> _How to complete this task_
The listing is to be transcribed in full, with its images left out.

──────── Information shown

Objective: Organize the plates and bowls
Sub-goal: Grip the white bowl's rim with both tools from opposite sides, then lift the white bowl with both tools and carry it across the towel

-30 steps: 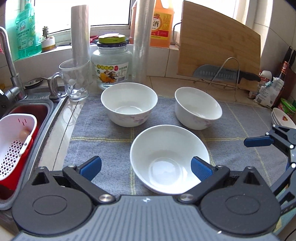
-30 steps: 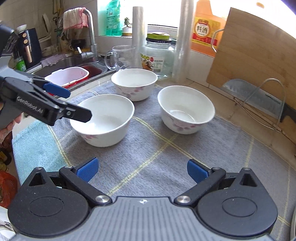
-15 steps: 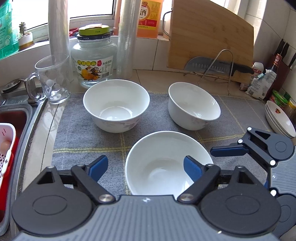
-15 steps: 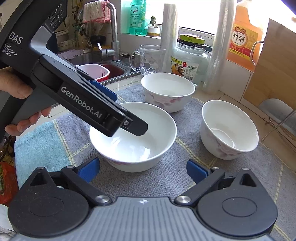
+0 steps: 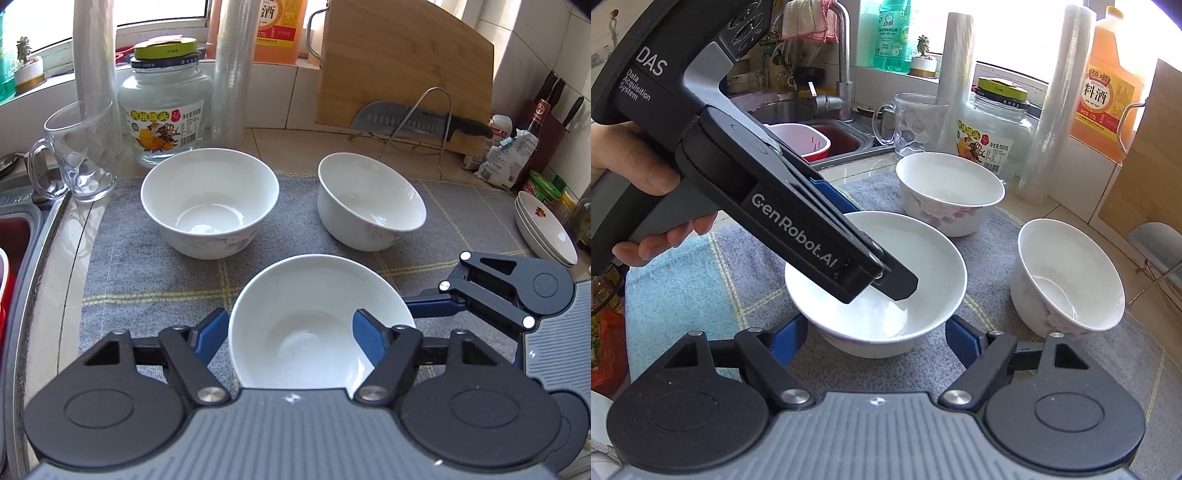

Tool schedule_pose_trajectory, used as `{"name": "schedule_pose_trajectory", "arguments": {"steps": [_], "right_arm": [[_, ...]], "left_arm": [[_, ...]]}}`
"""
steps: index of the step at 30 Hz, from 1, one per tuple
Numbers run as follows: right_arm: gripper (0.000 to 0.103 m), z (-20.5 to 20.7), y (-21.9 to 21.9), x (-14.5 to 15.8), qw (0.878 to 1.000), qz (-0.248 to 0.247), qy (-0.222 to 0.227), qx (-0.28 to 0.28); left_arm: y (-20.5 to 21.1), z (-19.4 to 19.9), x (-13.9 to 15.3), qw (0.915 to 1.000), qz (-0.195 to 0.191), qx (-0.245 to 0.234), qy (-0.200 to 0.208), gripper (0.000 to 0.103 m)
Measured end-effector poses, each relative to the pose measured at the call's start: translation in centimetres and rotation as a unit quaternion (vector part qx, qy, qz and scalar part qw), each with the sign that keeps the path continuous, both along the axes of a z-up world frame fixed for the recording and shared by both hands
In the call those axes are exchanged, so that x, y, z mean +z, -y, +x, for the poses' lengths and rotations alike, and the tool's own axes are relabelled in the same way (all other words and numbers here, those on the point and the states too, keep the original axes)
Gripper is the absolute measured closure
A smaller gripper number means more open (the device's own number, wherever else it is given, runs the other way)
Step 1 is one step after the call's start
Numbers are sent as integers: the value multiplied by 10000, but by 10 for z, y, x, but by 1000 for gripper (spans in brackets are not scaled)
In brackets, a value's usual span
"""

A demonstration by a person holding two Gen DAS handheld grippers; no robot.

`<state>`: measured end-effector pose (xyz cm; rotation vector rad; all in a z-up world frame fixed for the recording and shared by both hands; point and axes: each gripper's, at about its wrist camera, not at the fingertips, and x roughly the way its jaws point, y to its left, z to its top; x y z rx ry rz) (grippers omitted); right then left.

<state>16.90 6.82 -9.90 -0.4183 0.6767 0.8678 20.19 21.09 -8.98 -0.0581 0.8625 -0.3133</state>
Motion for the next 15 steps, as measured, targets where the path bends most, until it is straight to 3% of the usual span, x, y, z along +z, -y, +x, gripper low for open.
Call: {"name": "schedule_pose_trajectory", "arguments": {"steps": [15], "right_arm": [[20,-2,4,4,9998,24,-173,-63]], "left_arm": [[5,-5,5,9999,-39,-129,4,35]]}}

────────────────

> _Result for this exercise_
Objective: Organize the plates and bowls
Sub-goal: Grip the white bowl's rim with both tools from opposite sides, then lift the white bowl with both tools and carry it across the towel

-30 steps: 
-30 steps: 
-15 steps: 
-15 steps: 
+0 steps: 

Tool schedule_pose_trajectory, used as `{"name": "schedule_pose_trajectory", "arguments": {"steps": [_], "right_arm": [[_, ...]], "left_arm": [[_, ...]]}}`
"""
steps: index of the step at 30 Hz, from 1, one per tuple
Numbers run as follows: right_arm: gripper (0.000 to 0.103 m), z (-20.5 to 20.7), y (-21.9 to 21.9), x (-14.5 to 15.8), qw (0.878 to 1.000), qz (-0.248 to 0.247), qy (-0.222 to 0.227), qx (-0.28 to 0.28); left_arm: y (-20.5 to 21.1), z (-19.4 to 19.9), x (-13.9 to 15.3), qw (0.915 to 1.000), qz (-0.195 to 0.191), qx (-0.245 to 0.234), qy (-0.200 to 0.208), gripper (0.000 to 0.103 m)
Measured end-effector poses, each relative to the pose measured at the call's start: translation in centimetres and rotation as a unit quaternion (vector part qx, qy, qz and scalar part qw), each with the sign that keeps the path continuous, both along the axes of a z-up world frame fixed for the recording and shared by both hands
In the call those axes are exchanged, so that x, y, z mean +z, -y, +x, for the poses' lengths and rotations alike, and the tool's own axes are relabelled in the same way (all other words and numbers here, those on the point and the states too, keep the original axes)
Gripper is the absolute measured closure
A smaller gripper number means more open (the device's own number, wherever else it is given, runs the other way)
Step 1 is one step after the call's start
Numbers are sent as integers: the value multiplied by 10000, but by 10 for z, y, x, but by 1000 for gripper (spans in brackets are not scaled)
In brackets, a value's usual span
"""

A demonstration by a person holding two Gen DAS handheld grippers; no robot.

`<state>`: measured end-effector pose (xyz cm; rotation vector rad; all in a z-up world frame fixed for the recording and shared by both hands; point and axes: each gripper's, at about its wrist camera, not at the fingertips, and x roughly the way its jaws point, y to its left, z to its top; x y z rx ry rz) (grippers omitted); right then left.

<state>16.90 6.82 -9.90 -0.4183 0.6767 0.8678 20.19 21.09 -8.98 -0.0581 0.8625 -0.3133</state>
Motion for the next 15 steps, as measured, targets where the path bends most, until it is straight to 3% of the usual span, x, y, z along +z, -y, +x, gripper low for open.
Call: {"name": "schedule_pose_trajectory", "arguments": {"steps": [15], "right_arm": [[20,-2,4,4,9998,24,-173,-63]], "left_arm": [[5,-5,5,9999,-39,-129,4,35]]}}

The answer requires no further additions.